**Work required**
Only lines with the string "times" are wanted. Pull them out of the data.

**Dataset extract**
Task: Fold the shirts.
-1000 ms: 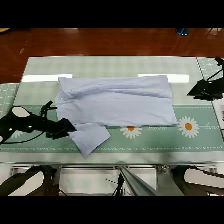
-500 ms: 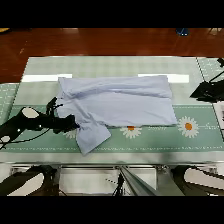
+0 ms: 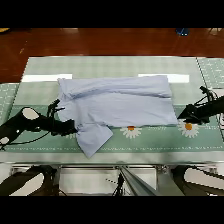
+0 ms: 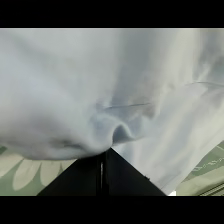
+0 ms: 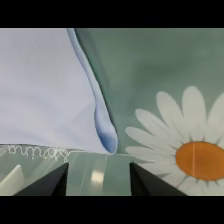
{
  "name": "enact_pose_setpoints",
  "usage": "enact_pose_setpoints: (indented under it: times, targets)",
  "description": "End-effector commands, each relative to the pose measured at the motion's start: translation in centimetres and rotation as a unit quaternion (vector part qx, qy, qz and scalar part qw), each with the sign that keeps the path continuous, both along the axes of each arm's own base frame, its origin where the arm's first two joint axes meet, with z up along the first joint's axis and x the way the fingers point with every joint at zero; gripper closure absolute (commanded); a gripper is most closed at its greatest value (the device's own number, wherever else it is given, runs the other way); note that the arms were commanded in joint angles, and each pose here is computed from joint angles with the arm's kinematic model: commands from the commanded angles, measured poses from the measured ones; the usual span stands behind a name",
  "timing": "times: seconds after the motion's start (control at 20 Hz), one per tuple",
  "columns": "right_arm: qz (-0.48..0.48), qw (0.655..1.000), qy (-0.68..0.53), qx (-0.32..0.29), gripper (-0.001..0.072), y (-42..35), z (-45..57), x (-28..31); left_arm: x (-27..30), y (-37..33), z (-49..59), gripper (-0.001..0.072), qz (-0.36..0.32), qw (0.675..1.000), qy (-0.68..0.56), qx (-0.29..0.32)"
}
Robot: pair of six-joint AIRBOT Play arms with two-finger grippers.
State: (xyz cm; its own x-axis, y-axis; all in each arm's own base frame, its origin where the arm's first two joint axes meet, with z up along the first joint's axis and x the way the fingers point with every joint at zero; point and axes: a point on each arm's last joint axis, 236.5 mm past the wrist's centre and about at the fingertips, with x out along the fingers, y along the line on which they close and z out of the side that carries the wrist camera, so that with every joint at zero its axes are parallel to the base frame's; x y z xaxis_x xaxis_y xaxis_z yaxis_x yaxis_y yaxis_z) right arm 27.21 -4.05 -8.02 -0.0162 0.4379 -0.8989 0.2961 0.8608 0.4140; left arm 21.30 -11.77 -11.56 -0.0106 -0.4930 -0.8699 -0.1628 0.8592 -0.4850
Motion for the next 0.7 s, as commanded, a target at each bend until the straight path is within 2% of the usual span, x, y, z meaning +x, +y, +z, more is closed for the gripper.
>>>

**Your response**
  "usage": "enact_pose_setpoints: (indented under it: times, targets)",
  "timing": "times: seconds after the motion's start (control at 20 Hz), one per tuple",

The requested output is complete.